Kathryn Bromwich 

Natalie Dormer: ‘The British get very kinky under the collar’

The outspoken Game of Thrones actor on starring in S&M comedy Venus in Fur, the ongoing battles of feminism and society’s search for a panacea
  
  

Natalie Dormer photographed in London by Suki Dhanda for the Observer New Review.
Natalie Dormer photographed in London by Suki Dhanda for the Observer New Review. Photograph: Suki Dhanda/The Observer

If the acting thing hadn’t worked out for Natalie Dormer, she might have wanted to consider a career coaching politicians in media and people skills. From the moment we meet, at a plush hotel in central London, she is charm itself: warm, welcoming, creating an effortless sense of camaraderie. My name is peppered liberally throughout. She asks me questions about myself (rare for an interview) and does a convincing job of appearing interested in the answers. She’s persuasive and eloquent about whatever she’s addressing.

Today, she’s focusing her attention on Venus in Fur, David Ives’s dark comedy about sadomasochism, which will premiere in the West End later this month with her in the lead role.

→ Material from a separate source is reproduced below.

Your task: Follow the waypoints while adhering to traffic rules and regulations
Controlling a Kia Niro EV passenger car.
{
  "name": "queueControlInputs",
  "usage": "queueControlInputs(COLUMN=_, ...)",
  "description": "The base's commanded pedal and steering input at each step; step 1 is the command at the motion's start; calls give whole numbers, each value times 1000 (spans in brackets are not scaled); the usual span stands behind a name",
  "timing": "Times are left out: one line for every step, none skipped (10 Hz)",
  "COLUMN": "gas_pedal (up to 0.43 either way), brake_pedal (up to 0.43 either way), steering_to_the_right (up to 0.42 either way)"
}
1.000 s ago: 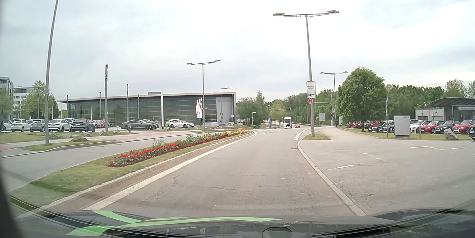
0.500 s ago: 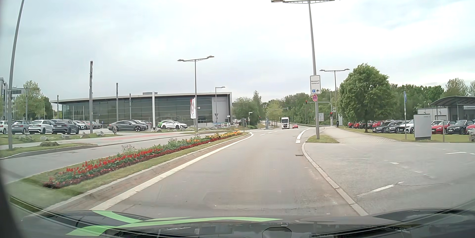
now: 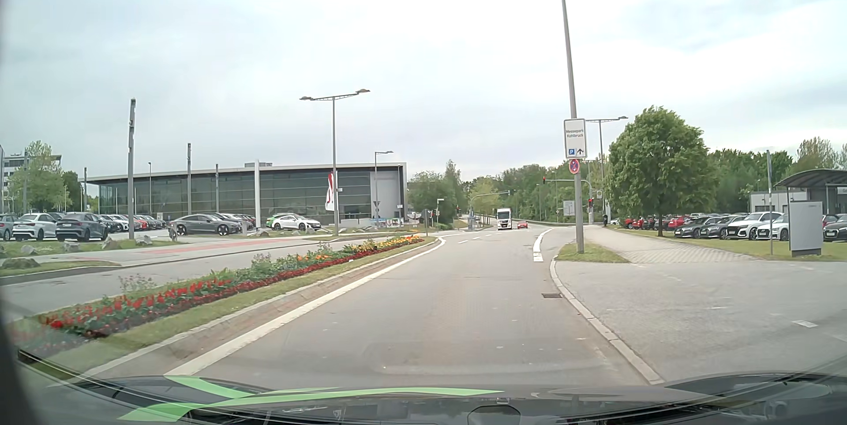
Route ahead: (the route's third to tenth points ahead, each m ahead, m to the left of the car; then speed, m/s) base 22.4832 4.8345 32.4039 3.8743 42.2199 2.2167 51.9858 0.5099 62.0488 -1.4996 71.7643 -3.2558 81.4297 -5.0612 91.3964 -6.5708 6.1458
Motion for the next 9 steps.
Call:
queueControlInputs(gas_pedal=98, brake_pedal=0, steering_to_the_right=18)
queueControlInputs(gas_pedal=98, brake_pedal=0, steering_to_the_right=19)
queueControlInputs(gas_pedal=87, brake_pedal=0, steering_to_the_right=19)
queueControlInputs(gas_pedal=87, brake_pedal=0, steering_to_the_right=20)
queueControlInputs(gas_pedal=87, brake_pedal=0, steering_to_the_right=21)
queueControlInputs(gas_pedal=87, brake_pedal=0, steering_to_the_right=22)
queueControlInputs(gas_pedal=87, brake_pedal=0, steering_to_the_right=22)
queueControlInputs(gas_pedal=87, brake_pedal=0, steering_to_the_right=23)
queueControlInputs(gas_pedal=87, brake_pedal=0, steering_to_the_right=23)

She makes a hell of a case for it. “You’ll either go home and have incredible sex, or you might break up with your partner… It has this wacky, dark surrealism, but at the same time manages to be incredibly sexy and funny… It has the Freudian, erudite arguments, so if you get turned on by having your brain tickled, you’re going to get turned on. But if you get turned on in the more rudimentary, physical way, that’s there too.”

After more than a decade in the public eye – 12 years on from her film debut in Casanova and 10 from her breakout role as Anne Boleyn in The Tudors – she is one of the most recognisable faces on screen, with roles in both Game of Thrones and The Hunger Games. She is known for portraying imperious, dangerously glamorous roles, and I half expect her to turn up in pearls and a power blow-dry; instead she’s in a grey top and high-waisted trousers, her blond waves in an artful messy bun. She has just been for a swim at the hotel pool and is about to head off to rehearsals.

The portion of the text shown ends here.